Stored data

---

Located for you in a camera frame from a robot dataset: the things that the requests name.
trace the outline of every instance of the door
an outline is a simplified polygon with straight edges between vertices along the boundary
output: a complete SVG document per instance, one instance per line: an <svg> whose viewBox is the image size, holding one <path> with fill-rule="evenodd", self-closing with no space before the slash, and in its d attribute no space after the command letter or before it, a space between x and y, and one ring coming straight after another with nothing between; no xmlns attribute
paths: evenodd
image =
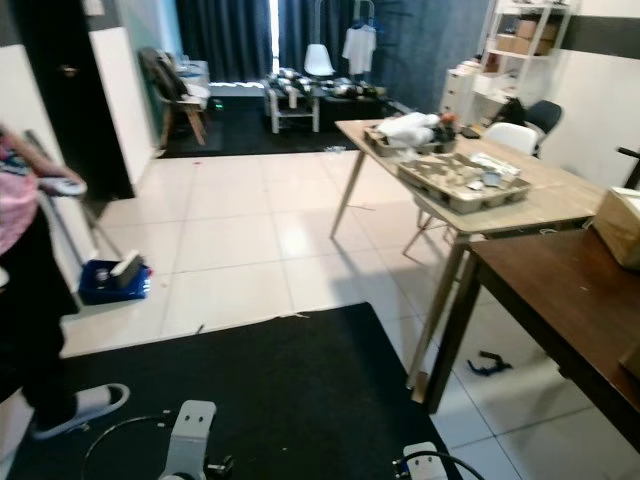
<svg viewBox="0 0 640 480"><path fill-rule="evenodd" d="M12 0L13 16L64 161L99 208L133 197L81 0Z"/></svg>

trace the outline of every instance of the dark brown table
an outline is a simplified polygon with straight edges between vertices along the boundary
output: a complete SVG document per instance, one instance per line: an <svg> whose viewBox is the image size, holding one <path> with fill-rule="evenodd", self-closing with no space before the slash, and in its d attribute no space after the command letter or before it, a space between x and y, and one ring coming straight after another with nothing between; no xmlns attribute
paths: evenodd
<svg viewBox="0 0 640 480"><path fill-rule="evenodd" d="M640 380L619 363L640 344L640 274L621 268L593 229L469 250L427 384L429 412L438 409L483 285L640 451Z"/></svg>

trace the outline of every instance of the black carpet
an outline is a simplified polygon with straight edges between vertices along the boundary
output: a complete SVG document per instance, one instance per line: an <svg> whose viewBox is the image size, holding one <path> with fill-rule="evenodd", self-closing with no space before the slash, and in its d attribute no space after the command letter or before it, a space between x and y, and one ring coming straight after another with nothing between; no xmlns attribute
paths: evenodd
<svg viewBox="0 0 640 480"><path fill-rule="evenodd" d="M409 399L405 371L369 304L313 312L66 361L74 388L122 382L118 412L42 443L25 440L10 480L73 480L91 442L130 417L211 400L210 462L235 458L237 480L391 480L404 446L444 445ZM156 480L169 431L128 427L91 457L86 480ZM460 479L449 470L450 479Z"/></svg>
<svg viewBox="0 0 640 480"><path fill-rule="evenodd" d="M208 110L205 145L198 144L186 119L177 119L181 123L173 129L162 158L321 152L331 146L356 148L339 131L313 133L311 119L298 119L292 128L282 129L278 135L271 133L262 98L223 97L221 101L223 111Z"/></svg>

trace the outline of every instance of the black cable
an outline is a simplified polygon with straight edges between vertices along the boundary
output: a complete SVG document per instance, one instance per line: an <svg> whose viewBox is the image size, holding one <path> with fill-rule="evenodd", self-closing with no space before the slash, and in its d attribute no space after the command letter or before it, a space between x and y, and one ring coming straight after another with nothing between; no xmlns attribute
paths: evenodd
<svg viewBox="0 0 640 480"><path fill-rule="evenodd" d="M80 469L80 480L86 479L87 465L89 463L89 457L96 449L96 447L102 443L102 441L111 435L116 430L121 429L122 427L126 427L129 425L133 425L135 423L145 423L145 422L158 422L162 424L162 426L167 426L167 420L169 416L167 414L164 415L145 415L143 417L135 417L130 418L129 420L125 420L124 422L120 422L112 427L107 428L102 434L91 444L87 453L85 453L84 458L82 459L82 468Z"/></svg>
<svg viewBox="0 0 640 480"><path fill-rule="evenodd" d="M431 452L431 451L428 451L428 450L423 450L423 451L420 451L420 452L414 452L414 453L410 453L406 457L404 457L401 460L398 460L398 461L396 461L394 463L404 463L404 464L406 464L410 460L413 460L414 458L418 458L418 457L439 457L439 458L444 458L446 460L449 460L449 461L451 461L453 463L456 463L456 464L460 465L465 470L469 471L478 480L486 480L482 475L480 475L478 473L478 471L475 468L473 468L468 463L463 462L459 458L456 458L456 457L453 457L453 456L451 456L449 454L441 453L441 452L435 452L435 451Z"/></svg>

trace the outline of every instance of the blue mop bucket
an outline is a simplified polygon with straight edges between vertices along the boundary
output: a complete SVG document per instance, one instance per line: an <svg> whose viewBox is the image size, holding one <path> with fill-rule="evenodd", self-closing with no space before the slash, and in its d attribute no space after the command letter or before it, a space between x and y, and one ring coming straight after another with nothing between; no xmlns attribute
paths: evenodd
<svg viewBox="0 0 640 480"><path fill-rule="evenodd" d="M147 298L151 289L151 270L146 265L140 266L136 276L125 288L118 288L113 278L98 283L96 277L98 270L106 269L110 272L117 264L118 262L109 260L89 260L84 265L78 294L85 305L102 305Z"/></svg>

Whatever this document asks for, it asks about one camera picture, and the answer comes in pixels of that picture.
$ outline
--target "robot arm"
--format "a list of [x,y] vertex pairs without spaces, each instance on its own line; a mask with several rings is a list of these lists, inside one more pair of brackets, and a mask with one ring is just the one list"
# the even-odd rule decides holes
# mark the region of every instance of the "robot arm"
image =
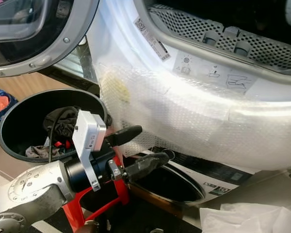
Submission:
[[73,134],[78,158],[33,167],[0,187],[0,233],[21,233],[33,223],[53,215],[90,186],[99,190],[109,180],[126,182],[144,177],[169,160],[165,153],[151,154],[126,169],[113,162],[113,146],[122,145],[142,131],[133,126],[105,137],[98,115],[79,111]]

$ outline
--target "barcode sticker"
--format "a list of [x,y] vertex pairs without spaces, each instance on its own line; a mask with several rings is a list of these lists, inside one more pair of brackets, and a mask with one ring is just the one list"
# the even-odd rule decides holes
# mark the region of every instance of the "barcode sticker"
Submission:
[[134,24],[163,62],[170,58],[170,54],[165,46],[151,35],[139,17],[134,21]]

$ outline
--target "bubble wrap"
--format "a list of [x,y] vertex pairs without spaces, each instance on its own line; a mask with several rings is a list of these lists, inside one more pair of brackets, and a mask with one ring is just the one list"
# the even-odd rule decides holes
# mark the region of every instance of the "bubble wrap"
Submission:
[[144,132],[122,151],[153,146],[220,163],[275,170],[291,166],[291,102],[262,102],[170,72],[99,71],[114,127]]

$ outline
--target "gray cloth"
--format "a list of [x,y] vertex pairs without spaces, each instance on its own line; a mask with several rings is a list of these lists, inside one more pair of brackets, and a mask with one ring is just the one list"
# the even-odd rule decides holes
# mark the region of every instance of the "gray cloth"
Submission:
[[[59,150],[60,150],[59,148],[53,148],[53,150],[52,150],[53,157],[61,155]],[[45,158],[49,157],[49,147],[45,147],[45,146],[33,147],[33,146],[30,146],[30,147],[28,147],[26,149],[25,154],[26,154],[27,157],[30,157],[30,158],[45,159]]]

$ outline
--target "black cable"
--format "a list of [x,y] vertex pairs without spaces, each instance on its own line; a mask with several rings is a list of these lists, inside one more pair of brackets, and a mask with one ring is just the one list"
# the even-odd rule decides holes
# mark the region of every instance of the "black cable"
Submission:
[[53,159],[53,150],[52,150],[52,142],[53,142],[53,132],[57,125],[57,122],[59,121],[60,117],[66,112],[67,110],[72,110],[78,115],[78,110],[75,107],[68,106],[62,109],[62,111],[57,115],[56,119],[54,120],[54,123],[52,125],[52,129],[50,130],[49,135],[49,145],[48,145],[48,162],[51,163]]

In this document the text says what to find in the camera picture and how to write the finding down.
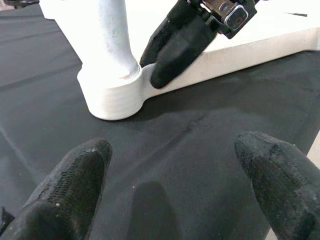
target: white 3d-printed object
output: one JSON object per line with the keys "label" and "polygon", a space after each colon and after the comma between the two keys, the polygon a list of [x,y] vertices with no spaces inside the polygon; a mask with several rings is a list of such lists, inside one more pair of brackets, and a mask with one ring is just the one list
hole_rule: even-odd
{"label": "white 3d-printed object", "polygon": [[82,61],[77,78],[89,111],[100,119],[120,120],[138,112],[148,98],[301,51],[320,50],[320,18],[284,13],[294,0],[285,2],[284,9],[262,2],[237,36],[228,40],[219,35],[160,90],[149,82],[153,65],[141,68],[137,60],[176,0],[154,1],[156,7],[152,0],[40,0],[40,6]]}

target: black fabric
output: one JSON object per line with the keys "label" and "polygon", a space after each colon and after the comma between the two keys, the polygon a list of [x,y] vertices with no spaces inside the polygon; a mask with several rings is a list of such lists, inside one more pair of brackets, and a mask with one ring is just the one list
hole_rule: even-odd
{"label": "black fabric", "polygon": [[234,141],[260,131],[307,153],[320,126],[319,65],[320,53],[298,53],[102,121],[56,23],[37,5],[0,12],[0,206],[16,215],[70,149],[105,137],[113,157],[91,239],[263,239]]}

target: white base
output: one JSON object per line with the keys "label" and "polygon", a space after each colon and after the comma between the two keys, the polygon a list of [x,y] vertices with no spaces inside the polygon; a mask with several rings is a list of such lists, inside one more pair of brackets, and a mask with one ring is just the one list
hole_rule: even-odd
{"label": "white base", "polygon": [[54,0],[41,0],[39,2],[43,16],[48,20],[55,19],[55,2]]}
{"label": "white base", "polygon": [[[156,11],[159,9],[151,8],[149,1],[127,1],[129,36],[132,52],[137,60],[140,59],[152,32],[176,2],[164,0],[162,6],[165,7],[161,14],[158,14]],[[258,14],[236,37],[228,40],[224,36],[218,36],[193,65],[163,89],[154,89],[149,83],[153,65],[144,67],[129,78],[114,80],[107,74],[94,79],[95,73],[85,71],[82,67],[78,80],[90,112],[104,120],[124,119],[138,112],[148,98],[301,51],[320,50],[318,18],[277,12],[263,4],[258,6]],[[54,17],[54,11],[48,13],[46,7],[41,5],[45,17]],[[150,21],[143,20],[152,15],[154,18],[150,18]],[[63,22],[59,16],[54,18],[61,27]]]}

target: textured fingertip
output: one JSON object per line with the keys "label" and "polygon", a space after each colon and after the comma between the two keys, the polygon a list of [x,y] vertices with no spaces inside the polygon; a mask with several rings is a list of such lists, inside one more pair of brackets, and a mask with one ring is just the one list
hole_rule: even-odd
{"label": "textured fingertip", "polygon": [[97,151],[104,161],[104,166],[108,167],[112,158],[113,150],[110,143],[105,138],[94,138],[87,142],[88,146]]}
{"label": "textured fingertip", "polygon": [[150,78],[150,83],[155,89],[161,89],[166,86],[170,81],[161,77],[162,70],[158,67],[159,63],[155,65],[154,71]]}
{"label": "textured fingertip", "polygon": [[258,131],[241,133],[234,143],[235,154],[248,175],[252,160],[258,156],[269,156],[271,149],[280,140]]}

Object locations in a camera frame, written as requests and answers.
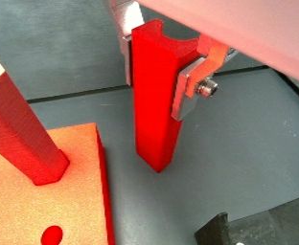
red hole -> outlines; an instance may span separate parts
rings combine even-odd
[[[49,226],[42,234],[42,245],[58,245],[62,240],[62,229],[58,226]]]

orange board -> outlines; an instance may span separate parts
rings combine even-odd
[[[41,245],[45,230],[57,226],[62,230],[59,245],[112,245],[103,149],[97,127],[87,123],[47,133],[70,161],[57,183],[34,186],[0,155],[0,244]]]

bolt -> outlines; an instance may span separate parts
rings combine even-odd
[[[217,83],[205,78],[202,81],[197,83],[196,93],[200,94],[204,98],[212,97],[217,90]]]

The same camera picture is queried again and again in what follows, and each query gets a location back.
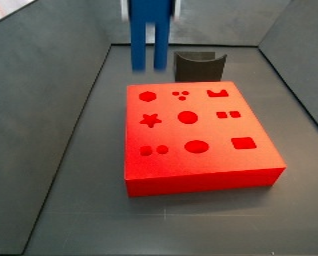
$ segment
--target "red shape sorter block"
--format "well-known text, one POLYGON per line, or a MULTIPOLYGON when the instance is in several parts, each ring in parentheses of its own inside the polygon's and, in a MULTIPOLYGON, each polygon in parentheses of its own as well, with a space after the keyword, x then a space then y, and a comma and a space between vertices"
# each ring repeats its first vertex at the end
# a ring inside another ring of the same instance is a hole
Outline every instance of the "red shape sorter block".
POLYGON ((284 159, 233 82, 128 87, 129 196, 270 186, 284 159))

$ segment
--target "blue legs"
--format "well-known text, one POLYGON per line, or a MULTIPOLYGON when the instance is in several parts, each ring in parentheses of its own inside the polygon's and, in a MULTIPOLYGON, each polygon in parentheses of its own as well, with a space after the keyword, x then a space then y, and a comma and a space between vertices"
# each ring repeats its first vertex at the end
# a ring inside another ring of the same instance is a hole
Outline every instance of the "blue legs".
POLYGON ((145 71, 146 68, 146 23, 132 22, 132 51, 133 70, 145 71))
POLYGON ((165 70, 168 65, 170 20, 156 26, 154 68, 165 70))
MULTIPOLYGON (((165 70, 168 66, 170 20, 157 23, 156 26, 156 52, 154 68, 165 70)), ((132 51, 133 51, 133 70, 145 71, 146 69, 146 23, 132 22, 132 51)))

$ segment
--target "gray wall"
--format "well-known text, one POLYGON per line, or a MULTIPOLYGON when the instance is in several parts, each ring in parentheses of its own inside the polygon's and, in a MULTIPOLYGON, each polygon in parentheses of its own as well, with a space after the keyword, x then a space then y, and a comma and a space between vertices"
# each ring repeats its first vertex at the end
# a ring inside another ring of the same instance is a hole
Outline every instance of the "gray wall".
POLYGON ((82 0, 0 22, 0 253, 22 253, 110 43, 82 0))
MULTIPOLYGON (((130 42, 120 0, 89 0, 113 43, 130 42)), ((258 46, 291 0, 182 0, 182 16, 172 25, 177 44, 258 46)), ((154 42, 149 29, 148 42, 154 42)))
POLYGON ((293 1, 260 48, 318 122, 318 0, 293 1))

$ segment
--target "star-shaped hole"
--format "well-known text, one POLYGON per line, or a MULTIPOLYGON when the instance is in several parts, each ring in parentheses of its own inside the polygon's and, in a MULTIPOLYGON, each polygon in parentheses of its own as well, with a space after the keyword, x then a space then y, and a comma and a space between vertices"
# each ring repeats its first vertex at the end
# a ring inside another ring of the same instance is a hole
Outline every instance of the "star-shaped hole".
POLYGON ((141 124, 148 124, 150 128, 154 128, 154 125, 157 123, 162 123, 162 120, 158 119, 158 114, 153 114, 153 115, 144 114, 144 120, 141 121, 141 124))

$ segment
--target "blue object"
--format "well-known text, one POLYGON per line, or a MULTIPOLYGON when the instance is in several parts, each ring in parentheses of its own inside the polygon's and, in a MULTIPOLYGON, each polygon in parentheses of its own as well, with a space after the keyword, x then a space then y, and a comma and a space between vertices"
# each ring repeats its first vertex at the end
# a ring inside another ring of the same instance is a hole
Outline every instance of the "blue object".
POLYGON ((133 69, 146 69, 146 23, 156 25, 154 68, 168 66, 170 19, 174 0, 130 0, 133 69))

---

# About this task
From the records above, return each line that has the string "region".

# Answer for this exercise
# mark the region of every instance of the "robot arm"
# mark the region of every instance of the "barcode sticker"
# mark the region of every instance of the "bubble wrap"
# mark the region of every instance of the "gray cloth"
# mark the region of every instance of the "black cable"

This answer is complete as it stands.